Records from a data collection
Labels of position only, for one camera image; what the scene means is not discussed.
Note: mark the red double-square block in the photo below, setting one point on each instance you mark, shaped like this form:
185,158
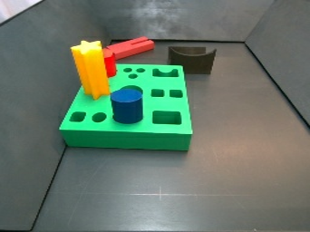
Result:
131,47

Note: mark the green foam shape board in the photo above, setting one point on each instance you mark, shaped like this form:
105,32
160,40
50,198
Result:
165,129

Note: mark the blue cylinder block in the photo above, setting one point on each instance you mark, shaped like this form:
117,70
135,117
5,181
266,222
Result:
127,106

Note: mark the black arch block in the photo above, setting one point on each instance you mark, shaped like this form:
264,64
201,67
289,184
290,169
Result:
196,59

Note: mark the red cylinder block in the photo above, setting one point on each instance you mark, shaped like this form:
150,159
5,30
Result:
110,62

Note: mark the yellow star prism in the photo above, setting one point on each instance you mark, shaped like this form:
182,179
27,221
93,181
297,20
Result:
91,68

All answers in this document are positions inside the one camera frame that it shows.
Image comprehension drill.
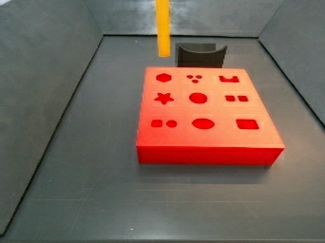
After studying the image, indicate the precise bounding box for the orange square-circle peg object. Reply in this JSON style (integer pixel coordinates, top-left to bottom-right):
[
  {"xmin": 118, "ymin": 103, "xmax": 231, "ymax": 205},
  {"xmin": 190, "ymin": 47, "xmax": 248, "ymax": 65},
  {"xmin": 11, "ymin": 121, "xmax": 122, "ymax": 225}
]
[{"xmin": 156, "ymin": 0, "xmax": 170, "ymax": 57}]

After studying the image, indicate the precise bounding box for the red shape-sorter block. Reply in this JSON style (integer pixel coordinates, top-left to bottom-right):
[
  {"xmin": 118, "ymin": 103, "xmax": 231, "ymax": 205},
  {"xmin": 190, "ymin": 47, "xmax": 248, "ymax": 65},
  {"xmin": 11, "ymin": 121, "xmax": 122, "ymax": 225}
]
[{"xmin": 137, "ymin": 67, "xmax": 285, "ymax": 166}]

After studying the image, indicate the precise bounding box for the dark grey curved holder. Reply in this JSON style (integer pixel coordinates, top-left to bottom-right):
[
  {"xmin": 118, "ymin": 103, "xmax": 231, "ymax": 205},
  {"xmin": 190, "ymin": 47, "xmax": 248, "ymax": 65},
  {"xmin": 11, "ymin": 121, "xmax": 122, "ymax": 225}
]
[{"xmin": 176, "ymin": 43, "xmax": 228, "ymax": 68}]

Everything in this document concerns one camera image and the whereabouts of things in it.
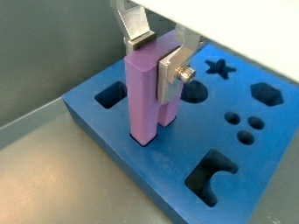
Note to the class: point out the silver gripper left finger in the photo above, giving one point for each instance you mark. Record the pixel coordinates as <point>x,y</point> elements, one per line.
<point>134,24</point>

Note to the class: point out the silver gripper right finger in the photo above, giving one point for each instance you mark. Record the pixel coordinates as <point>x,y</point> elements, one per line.
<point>174,67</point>

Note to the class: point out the purple double-square block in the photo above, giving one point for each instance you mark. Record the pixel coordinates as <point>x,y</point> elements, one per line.
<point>147,112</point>

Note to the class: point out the blue shape sorter board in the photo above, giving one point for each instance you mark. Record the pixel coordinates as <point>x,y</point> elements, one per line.
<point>206,167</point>

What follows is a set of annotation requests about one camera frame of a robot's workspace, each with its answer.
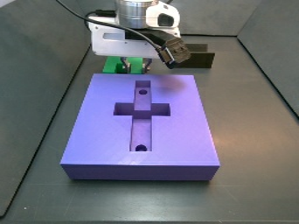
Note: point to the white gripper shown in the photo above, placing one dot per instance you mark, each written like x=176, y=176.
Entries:
x=114, y=42

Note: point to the green U-shaped block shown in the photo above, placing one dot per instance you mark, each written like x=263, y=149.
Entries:
x=113, y=66

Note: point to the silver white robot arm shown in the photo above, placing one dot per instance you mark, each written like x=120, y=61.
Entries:
x=137, y=14

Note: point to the black fixture stand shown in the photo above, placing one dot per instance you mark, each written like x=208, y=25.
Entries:
x=200, y=57

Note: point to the purple board with cross slot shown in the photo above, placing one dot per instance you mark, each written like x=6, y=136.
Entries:
x=140, y=130

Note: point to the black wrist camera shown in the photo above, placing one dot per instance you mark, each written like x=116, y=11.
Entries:
x=172, y=50

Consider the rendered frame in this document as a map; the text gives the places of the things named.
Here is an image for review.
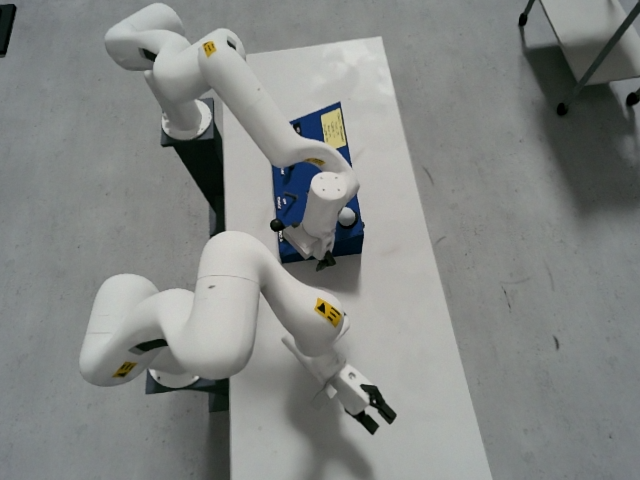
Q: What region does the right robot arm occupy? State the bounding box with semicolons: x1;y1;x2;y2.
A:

### TASK PROMPT
No pictures belong in the output. Restate word for word only the lines from the one containing "Note: point to the black wrist" to the end of the entries above.

### EXERCISE OUTPUT
Note: point to the black wrist camera shown in the photo above, placing one dot per instance you mark, each written like x=116, y=11.
Entries:
x=172, y=50

Consider the rendered frame in this document as a map; the text gives the places of the things named.
Here is an image for review.
Q: What region does the right robot arm occupy? State the bounding box with semicolons: x1;y1;x2;y2.
A:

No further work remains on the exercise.